Saturday, November 24, 2012

A year in a tabloid

I completed a year in MiD DAY today. Having entered the IIT of Bollywood Journalism exactly one year ago, it's hard to believe that they haven't kicked me out yet! Time went by and all i could do was take printouts of my broken dreams. I don't know what i just said. Anyway, that's not important. What's worth noting, however, is the fact that i didn't do something I'm really good at: giving up easily. I stuck to this job even though I'm well aware that i lack the qualities of a typical journo. Pitched against the pace at which my colleagues churn out stories, I'm a snail but i console myself by convincing myself that I'm a better writer. Not that it matters. Also I'm damn honest and my integrity is an endangered species. Yes, it matters. And to top it all, i don't scream (out of agony) when i see my salary slip. On the brighter end, my editor—like my former editor who hired me in the first place—is one of the coolest people i know. The colleagues are wonderful too as they are kind enough to laugh at my silly jokes. But it would be a lie if i said that i knew where i was heading to when i joined this rag. It would be a bigger lie if i said that i know where I'm heading to as of now. Currently positioned as the entertainment reporter who covers movies along with music and books, i get in touch with people y'all usually read about. In all honesty, that's the only incentive of this otherwise unimaginative job. When you meet famous people in flesh, you realize how similar they are to us. Only the wall of fame separates us. I hope i keep hurdling this wall in the days/nights to come and more importantly, i get the raise i so deserve. Thank you, HR, for reading this exclusive piece of trite.

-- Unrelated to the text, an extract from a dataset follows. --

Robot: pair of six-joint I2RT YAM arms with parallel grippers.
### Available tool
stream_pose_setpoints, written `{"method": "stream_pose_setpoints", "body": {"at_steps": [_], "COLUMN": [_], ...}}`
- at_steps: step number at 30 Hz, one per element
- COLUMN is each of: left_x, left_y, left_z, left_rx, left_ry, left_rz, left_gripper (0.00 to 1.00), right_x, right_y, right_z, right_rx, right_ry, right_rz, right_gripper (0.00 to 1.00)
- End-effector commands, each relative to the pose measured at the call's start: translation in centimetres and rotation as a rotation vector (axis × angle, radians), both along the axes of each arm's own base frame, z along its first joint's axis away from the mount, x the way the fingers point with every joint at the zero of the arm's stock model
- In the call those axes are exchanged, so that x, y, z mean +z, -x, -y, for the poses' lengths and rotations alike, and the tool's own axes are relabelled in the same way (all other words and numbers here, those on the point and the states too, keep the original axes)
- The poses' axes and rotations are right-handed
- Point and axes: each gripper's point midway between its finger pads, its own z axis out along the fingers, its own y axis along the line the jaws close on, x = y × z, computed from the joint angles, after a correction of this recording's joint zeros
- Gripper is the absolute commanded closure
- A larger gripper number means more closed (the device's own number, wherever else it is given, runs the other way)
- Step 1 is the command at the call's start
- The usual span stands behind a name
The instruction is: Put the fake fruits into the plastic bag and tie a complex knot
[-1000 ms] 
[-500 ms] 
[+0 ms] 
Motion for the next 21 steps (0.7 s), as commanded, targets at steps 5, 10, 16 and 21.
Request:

Thursday, November 22, 2012

Hearing the unsaid

There's always something unsaid. That part of you dies with you. Lest that happens, we try to blurt it out and make those words survive a few more days. Perhaps verbal posterity matters in this ever-decreasing space. Don't believe me? Ask that guy who fell for this girl he saw on a railway platform. It was a bright day with mild wind teasing the otherwise humid climate. And like thousands others in the city, he was waiting for the local train. But before the serpentine stretch of boxes could arrive, somebody else did. This angel lookalike with her hair bouncing on her shoulders was walking towards him but not to greet him. The ladies section was a couple of steps behind the spot our hero was standing and this girl was sashaying at her own sweet pace to reach there. He just knew what to do. More importantly, he knew what to say. All he had to do was wait for the point when she's exactly linear to him. As soon as that happened, he leaned forward and whispered in her ears "You're beautiful!" while she brushed past him. Unfortunately, she didn't even look back or laugh or smile or wink or frown. Sometimes you don't hear the voice of emotions and sometimes you simply overlook. However, that afternoon, something else happened. Despite our hero's brave efforts, words remained unheard. Loud music on earphones often does that to humans.  

Monday, November 19, 2012

Who moved my squirrel?

Wagah border is a strange place to be on our independence day. And by our, I mean India's and Pakistan's. On those particular days—evenings to be precise—a lot of unrestrained jingoism displays itself on either side of the gate that divides us. The whole arena is crowded and full of noise. As the official flags get lowered, soldiers lift their feet to heights that would make Ibrahimovic second-guess his wowsomeness. And while they are cocking around trying to shatter the concrete ground beneath them with their leather shoes, crowd add their bit to the unrehearsed show. Loud nationalist slogans can be heard and it's hard to find anyone who can stay untouched by such exhibition of harmless yet provocative emotions. Even the foreign tourists join in with 'Bharat Mata Ki Jai' or 'Pakistan Zindabad' depending on which country stamped their passports! I was there to witness all these aforementioned theatrics three months ago. To be frank, I wasn't interested in what was going on in front of my eyes. I was more into the ones on the other side. Call me a Paki-lover but I'm unapologetically fond of them. Having never seen a Pakistani in flesh before (which is the case with most of the Indians I know who hate Pakistanis indiscriminately), I was overwhelmed to witness SO MANY OF THEM at once. Most seemed upbeat with the watanfaroshi naraas on their lips. But then, you can't blame them for being in the jingoistic mood. Just like it'd be unpatriotic of me to expect anything different from my compatriots.... Amid this annual chaos, I noticed a bushy squirrel get down from a tree on *their* end and cross the border to climb up a tree on *our* end. I bet the ignorant rodent didn't know to which country it belonged. 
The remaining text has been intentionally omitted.